Massacre suspect remains at large

Schools remains closed as manhunt goes on
Schools in Lewiston will remain closed today shelter-in-place order remains in effect for the city, Superintendent Jake Langlais said in a statement.
Phil Potenziano, the Brunswick school department superintendent, also said in a statement that schools in the nearby town of Brunswick would be shuttered until Monday.
“Due to the devastating impact this event has had on our staff, students, and families, as well as our community’s safety, I decided to close school for students and all staff again on Friday, October 27,” Potenziano said in a statement.
The department also plans to delay reopening schools by two hours on Monday, “to allow staff to prepare for conversations with our students and how we can best support them during this difficult time.”
Vigils, memorials, and communities in shock due to gun violence are all to familiar in the U.S.
The mass shooting in Lewiston was 565th mass shooting in the U.S. in 2023 and the deadliest so far this year, according the Gun Violence Archive, which collates data from law enforcement, media, government and commercial sources.
Inside the Maine hospital that treated shooting victims
LEWISTON, Maine — Dr. Richard King was driving home from the Central Maine Medical Center on Wednesday night when he received an urgent call from a fellow trauma surgeon alerting him that victims of a mass casualty event were flooding the hospital.
King, the trauma medical director, immediately turned around. He arrived to discover what he later described in an interview as a nightmarish scene.
Within minutes, King went to work performing a “damage control” surgery on one gunshot victim to stop the bleeding and save the victim’s life before he hustled into a different operating room to begin work on another.
“It was a situation of organized chaos,” King said. “It was really quite surreal. We read about these events all too frequently, and then to be a part of one …”
King told Reuters by phone that the 250-bed medical center, which has undergone mass casualty event training, had never seen anything like the fallout from the Lewiston shooting.
Neighbor of suspect’s family say he seemed ‘perfectly normal’ weeks ago
There was nothing amiss when Rick Goddard last saw Robert Card at Card’s father’s property in Maine.

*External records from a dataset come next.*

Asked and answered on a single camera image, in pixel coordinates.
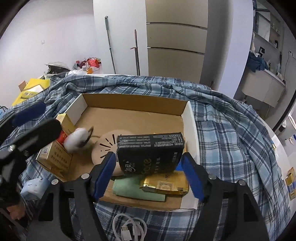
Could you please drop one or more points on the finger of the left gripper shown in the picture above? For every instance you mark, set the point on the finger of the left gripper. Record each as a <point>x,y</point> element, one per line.
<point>30,142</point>
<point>15,120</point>

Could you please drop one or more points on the small yellow blue box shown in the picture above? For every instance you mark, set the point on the small yellow blue box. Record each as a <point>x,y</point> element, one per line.
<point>290,182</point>

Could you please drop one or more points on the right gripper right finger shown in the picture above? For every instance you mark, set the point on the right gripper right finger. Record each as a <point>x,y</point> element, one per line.
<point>244,220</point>

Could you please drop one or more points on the wall mirror cabinet shelf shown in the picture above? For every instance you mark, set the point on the wall mirror cabinet shelf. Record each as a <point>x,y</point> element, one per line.
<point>267,24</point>

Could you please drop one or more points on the red broom stick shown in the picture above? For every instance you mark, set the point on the red broom stick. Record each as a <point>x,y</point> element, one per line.
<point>136,53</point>

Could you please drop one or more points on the tan red cigarette carton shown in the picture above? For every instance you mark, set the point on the tan red cigarette carton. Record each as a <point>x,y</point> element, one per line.
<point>54,157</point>

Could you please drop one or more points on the black cigarette box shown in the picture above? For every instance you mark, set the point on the black cigarette box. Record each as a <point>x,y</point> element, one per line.
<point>149,154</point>

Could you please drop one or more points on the bathroom vanity cabinet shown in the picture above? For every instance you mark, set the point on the bathroom vanity cabinet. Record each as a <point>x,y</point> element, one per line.
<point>262,85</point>

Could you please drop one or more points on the blue clothes pile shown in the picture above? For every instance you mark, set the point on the blue clothes pile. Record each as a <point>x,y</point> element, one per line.
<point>256,62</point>

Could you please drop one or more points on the green felt pouch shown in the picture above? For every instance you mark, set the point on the green felt pouch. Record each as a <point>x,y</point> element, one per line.
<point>129,187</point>

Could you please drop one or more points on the gold three-door refrigerator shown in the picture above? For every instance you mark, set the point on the gold three-door refrigerator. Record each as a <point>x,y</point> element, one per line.
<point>176,38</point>

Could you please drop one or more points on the blue plaid shirt cloth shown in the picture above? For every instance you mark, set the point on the blue plaid shirt cloth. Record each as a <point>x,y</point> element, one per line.
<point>233,142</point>

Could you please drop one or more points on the white pink plush toy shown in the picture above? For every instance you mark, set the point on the white pink plush toy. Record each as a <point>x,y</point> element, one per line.
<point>77,139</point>

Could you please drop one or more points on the gold blue cigarette pack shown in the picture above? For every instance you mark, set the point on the gold blue cigarette pack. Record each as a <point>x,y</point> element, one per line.
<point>174,183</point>

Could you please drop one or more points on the red plastic bag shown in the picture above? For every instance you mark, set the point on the red plastic bag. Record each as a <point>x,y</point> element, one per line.
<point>89,65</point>

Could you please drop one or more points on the person's left hand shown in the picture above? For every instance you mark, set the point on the person's left hand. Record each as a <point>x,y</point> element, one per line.
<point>17,211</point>

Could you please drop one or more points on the yellow plastic bag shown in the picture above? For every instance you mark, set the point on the yellow plastic bag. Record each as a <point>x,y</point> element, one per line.
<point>30,89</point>

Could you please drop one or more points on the cardboard tray box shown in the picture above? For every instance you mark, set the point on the cardboard tray box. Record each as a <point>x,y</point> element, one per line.
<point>141,115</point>

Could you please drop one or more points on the light blue tissue pack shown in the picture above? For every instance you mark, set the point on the light blue tissue pack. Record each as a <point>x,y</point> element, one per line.
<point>34,189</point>

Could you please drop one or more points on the grey mop handle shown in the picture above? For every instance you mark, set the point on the grey mop handle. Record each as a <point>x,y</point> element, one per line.
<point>109,42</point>

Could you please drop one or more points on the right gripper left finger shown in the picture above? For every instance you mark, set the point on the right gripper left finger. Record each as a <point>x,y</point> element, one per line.
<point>53,221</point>

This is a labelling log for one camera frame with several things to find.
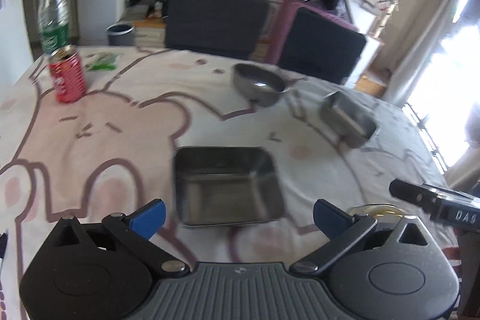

“The last time I saw him was two weeks ago when he was helping his father hay this field right here. Perfectly normal,” Goddard said on video from the Reuters news agency.
“I mean, there was nothing out of the norm,” said Goddard, 44. “Hard-working farming family doing their thing, you know, nothing out of the ordinary.”
Card is now the most wanted man in Maine.
A mass shooting roils a Maine city where ‘everybody kind of knows everybody’
LEWISTON, Maine — When chef Jeff Bailey and his daughter Gabriel woke up Thursday, the morning after the worst mass shooting in Maine’s history, and realized most businesses would be closed, they wondered how police hunting the killer and the medical staff members treating the wounded would find anything to eat.
So they decided to open their Jamaican food truck exclusively for first responders, free of charge, making it one of the only places in town with a hot meal available.
The gesture like that by a Black immigrant family in the whitest state in the country is emblematic, Lewiston’s boosters say, of how a struggling postindustrial mill town has been revived in part by a recent influx of non-European immigrants.
The shooting will be an inflection point for a small city and state that are both frequently ranked among the safest in the country after a single night of bloodshed that resulted in roughly the annual number of homicides statewide.
“We’re always talking about how this kind of thing doesn’t happen here,” said Julien Leavitt, standing outside his house, the first one near a police cordon blocking access to one of the shooting sites. “And then it did.”